What you should do: Please reproduce the data below exactly, from the first line through the line containing "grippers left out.", and leave every later line out.

Records from a data source
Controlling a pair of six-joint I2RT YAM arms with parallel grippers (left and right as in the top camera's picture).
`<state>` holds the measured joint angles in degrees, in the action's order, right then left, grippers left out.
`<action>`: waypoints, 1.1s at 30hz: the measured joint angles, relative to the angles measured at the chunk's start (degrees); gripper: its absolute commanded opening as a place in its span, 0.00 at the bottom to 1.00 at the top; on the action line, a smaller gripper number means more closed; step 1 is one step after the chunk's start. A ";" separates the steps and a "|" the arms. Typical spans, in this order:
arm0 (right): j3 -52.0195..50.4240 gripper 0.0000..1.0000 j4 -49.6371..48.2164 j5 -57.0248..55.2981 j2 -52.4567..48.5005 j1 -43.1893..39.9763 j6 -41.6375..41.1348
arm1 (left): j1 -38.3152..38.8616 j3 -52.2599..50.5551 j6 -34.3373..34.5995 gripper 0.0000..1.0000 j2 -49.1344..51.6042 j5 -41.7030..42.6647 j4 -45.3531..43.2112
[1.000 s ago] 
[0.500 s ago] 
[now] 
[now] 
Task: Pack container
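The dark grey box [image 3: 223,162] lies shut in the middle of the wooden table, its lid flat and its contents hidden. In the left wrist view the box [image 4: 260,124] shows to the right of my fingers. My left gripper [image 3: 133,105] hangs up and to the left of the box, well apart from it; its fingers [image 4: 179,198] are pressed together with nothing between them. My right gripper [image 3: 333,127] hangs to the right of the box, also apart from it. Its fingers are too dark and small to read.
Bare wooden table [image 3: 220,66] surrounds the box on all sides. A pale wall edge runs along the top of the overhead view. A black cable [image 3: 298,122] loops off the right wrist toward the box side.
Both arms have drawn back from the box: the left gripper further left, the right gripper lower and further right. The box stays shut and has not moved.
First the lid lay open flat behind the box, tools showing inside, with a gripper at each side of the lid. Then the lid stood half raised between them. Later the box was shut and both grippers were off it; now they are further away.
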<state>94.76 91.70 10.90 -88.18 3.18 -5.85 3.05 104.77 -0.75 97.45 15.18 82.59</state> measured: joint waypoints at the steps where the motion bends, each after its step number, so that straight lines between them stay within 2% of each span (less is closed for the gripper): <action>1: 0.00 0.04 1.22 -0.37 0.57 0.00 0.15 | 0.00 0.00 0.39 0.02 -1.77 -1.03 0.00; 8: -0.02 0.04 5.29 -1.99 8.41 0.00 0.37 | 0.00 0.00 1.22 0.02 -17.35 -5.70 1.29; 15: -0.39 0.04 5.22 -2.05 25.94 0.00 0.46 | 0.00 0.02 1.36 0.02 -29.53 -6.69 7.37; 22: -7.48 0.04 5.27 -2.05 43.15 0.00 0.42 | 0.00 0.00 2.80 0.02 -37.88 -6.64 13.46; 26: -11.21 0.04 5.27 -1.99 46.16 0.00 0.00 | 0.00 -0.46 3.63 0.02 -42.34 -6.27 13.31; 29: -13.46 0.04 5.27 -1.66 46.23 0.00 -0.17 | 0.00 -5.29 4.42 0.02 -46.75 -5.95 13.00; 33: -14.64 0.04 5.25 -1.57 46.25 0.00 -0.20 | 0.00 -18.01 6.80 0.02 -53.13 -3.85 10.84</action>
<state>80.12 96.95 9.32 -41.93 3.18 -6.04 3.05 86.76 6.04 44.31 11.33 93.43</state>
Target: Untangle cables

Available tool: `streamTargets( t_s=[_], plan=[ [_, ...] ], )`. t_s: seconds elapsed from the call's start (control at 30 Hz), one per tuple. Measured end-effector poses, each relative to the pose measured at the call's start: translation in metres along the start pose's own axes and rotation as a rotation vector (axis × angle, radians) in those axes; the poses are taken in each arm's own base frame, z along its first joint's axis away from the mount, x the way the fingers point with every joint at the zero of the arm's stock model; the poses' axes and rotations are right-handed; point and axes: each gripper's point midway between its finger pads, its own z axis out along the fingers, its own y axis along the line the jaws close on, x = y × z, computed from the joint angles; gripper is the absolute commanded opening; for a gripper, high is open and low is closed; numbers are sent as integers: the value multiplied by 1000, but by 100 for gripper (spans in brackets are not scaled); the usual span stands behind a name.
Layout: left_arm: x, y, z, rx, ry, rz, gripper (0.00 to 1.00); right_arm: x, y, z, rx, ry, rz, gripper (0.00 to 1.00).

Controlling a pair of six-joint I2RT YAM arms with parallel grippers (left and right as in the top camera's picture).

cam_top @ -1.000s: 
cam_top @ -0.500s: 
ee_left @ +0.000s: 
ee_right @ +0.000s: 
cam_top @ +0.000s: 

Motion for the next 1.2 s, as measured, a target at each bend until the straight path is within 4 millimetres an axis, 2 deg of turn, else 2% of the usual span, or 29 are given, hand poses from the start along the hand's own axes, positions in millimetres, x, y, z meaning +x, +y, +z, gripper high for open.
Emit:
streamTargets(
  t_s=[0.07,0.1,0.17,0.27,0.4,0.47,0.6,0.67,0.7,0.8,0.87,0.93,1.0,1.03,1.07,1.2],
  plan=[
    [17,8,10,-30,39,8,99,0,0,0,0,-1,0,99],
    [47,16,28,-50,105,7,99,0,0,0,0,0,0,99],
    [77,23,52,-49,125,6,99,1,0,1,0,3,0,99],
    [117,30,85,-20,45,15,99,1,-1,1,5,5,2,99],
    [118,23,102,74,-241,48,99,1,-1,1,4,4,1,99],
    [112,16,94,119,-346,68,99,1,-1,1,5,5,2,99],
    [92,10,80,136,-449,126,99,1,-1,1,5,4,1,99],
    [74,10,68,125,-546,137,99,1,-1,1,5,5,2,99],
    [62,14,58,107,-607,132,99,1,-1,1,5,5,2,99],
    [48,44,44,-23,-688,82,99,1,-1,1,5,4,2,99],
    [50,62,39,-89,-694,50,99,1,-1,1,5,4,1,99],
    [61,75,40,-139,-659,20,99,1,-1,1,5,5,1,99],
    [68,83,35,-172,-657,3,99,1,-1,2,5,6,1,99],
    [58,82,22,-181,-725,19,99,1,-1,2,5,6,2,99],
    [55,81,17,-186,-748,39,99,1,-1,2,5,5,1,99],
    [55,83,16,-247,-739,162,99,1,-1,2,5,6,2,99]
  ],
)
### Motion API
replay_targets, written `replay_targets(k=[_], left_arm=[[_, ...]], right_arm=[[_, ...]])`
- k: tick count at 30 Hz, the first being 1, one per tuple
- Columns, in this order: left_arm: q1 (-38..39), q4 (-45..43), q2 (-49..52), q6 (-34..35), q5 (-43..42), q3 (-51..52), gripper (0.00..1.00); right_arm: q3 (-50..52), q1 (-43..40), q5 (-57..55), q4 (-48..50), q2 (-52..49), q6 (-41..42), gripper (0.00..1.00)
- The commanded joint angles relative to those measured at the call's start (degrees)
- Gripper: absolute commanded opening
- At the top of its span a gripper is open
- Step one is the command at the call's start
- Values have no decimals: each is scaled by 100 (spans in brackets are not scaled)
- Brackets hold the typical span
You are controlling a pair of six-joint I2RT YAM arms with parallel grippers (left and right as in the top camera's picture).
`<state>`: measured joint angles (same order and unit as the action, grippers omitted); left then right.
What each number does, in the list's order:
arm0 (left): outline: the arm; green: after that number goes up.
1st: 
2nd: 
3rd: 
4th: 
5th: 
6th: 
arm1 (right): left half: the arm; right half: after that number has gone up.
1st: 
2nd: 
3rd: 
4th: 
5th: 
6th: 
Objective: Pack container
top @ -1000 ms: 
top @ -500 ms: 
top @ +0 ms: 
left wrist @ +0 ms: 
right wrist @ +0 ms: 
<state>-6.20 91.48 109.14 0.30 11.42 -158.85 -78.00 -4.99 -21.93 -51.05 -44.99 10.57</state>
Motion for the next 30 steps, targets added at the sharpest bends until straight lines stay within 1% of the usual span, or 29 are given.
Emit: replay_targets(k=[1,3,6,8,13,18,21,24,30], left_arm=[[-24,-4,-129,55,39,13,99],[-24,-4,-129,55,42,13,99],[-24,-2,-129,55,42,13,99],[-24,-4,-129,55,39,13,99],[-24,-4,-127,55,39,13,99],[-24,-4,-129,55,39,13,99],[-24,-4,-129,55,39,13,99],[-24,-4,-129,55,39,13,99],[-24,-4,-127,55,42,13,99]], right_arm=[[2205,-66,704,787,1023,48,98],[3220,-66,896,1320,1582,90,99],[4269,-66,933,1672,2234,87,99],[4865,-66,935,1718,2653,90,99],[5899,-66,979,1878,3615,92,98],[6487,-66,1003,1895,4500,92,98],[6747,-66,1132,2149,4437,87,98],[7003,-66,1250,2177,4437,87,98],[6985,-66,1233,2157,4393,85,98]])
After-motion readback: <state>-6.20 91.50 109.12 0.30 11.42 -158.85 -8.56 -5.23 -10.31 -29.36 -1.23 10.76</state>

Task answer:
Controlling a pair of six-joint I2RT YAM arms with parallel grippers (left and right as in the top camera's picture).
`<state>` holds the measured joint angles in degrees, in the action's order, right then left, grippers left out.

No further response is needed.